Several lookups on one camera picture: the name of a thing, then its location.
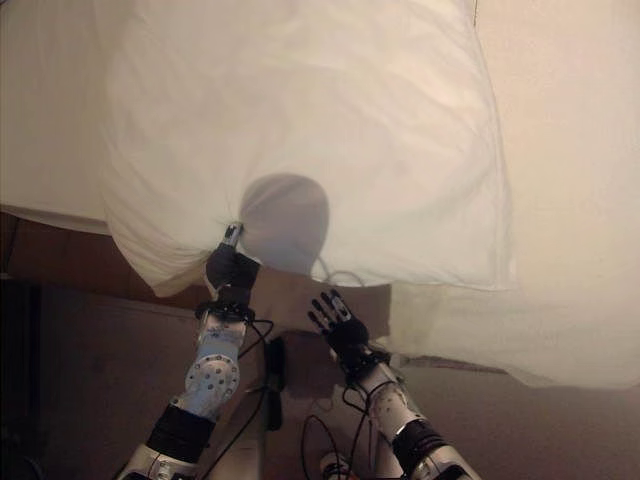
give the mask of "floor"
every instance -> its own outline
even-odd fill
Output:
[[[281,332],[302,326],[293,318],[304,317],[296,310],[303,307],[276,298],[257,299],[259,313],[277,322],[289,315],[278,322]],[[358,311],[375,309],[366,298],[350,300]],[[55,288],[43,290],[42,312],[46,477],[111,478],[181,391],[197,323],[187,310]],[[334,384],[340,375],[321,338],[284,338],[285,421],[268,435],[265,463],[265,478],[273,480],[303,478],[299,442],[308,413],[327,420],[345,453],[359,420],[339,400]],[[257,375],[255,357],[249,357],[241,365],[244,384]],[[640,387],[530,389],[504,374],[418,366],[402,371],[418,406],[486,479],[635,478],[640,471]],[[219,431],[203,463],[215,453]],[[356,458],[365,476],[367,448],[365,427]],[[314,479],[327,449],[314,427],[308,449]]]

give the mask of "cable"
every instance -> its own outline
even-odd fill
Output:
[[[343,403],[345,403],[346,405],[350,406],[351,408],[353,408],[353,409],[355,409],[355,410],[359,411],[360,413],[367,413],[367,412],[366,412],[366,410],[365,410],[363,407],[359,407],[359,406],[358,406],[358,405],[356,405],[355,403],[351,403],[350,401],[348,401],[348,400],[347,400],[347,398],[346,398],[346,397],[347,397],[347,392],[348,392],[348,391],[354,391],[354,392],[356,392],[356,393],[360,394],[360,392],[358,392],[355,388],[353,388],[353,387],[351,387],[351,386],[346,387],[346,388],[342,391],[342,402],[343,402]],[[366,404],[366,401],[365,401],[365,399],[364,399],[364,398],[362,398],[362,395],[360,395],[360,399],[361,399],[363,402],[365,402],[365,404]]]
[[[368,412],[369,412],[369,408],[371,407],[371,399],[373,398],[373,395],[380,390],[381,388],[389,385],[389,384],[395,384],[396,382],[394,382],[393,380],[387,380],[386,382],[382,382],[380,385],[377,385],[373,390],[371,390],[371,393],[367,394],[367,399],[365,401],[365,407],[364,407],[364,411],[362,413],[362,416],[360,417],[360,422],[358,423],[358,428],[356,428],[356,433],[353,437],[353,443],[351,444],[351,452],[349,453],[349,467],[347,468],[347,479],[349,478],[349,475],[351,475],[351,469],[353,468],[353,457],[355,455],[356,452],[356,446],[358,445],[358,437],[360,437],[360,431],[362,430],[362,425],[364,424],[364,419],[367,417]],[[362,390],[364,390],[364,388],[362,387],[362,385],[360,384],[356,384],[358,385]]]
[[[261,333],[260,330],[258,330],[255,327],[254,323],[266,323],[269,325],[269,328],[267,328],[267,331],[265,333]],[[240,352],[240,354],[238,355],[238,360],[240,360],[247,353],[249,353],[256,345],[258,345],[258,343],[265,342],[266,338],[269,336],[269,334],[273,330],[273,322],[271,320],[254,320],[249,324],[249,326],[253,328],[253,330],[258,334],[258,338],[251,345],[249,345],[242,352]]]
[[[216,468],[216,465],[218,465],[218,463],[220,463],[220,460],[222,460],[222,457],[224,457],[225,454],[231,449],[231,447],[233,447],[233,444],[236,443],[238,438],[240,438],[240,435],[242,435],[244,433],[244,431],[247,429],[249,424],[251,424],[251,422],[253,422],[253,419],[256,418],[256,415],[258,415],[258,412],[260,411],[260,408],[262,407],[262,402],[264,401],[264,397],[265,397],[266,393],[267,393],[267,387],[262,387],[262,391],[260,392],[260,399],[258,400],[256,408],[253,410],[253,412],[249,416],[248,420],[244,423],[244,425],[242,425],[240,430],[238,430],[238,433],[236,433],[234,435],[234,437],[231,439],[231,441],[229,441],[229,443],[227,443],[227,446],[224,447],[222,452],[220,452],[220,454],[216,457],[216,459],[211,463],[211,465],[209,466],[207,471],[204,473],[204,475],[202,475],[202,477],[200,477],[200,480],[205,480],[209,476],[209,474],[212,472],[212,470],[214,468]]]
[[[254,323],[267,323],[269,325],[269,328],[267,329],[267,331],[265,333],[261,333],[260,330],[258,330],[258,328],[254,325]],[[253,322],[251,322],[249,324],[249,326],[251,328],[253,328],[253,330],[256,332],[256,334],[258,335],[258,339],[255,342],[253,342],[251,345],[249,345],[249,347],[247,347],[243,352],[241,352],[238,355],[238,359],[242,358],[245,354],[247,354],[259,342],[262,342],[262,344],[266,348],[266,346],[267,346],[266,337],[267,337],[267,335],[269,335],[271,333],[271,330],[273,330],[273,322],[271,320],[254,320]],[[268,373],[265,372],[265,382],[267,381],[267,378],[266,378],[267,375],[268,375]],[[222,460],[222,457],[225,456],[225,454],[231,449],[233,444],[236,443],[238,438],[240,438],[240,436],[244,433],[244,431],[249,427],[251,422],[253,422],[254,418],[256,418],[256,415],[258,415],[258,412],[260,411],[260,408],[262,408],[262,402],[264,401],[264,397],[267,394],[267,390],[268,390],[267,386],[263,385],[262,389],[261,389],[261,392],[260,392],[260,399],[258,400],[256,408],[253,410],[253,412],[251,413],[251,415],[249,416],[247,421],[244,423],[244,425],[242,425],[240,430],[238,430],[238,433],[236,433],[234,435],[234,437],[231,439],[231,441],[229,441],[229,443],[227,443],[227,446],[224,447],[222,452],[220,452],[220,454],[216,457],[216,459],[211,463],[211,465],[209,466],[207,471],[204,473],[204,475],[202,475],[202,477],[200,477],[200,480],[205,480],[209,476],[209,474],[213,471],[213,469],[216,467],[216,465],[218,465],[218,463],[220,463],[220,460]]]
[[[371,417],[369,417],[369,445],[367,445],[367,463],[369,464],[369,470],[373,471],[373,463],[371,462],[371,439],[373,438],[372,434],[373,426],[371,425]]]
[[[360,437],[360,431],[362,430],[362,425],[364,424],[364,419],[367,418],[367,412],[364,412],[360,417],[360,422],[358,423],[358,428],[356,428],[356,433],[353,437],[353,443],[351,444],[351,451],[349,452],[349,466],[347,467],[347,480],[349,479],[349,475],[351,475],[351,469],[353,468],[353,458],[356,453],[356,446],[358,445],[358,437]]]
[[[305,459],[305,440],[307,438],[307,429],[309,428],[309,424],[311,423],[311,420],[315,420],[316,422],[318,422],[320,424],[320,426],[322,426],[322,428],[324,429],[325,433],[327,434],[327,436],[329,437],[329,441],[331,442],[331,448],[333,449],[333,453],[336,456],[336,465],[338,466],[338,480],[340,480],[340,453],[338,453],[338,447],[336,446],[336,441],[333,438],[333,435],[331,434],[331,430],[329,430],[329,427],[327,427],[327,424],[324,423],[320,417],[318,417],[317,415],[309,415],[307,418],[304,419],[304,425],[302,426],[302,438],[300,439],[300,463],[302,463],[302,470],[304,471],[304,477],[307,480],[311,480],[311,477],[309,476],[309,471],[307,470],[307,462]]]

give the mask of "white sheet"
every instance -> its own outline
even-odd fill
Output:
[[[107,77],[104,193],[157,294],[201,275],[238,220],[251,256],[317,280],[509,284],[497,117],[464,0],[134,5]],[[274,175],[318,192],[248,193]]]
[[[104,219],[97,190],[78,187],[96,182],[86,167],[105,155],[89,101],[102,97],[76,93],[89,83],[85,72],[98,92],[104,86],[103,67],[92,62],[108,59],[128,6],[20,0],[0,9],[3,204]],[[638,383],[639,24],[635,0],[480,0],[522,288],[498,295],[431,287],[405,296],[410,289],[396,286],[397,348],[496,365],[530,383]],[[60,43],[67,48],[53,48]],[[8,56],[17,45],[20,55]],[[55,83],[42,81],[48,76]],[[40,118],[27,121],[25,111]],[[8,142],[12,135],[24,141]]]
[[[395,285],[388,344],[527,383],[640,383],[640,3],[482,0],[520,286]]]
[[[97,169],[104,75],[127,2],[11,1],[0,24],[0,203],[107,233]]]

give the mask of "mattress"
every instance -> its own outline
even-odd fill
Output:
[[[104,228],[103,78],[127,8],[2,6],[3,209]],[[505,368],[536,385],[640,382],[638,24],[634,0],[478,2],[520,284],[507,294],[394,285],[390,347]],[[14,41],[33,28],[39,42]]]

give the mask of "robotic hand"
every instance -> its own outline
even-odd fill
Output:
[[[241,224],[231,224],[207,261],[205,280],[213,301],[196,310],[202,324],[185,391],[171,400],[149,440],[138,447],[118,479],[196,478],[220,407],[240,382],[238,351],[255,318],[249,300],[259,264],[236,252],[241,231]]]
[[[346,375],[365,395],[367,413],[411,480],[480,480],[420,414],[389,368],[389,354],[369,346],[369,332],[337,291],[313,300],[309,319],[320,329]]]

◆ ◆ ◆ ◆ ◆

Find and copy every line in the entries above where the string "mask" occurs.

give the mask of "floor"
give the mask of "cable"
give the mask of "white sheet"
give the mask of "mattress"
give the mask of "robotic hand"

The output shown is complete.